What’s more, let’s replace the word “white” or “whiteness” with, say, “blackness,” or “Mexican-ness” or, in my case, “Bangladeshi-ness.” Imagine the (rightful) outcry if modes of thought, lifestyles, social and political views, and modes of behavior were simply dismissed as traits of “blackness” – even when they’re not exhibited by individuals who are black.
Meanwhile, Dr. Matias’s history of anti-white division goes beyond her published academic work and course at CU Denver. She helped lead a racial “healing circle” at San Diego State in March. In one of her past scholarly articles, she called whiteness a “disease.”
For all this, she has been praised. Matias is a two-time recipient of CU Denver’s “Rosa Parks Diversity Award,” the recipient of an award from the American Medical Research Association, and was listed in the journal Diverse: Issues in Higher Education as one of its Top 25 Women in Higher Education. In December, the popular Denver magazine 5280 wrote a glowing article about Matias headlined “How to be a True Anti-Racist.”
“At the end of the day, the one thing that all people can get by learning about racial identities is that you can feel like a human,” Matias told the magazine. “You feel like, ‘Wow, I’m connected.’ We’re sharing a burden as a common humanity. It’s not about not seeing race—not that. It’s understanding and seeing how race impacts the humanity of all of us.”

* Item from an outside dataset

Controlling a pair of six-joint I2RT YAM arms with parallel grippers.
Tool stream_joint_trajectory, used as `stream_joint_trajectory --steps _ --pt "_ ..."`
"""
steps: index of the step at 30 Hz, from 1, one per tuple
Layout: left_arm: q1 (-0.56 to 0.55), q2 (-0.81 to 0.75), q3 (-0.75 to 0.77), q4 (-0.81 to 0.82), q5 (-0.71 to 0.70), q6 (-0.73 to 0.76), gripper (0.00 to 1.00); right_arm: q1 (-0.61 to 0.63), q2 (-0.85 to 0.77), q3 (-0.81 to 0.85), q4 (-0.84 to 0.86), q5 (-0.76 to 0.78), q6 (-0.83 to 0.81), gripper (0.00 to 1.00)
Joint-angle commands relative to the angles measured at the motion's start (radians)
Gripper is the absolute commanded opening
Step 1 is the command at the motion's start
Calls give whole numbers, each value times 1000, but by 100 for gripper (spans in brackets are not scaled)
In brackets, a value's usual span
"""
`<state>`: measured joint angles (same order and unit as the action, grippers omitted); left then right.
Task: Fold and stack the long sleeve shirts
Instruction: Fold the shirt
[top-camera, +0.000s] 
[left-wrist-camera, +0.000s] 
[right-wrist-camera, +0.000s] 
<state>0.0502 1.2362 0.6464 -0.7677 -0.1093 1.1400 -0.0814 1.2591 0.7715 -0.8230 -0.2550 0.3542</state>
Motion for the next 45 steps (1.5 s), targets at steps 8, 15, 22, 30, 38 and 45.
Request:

But these platitudes do not negate the reality of this course.
If this is the new trajectory of CU Denver – one which devalues the contributions of white men in an American Political Thought class and one which teaches students to “problematize” whiteness in the ethnic studies program, then the school will have only itself to blame for disenfranchising such a large student demographic who no longer feel welcome.
But as it currently happens on campuses, ideas are being sacrificed in favor of identities, victimhood has replaced merit and virtue, and the pragmatists of the old guard are left at the mercy of the woke brigade.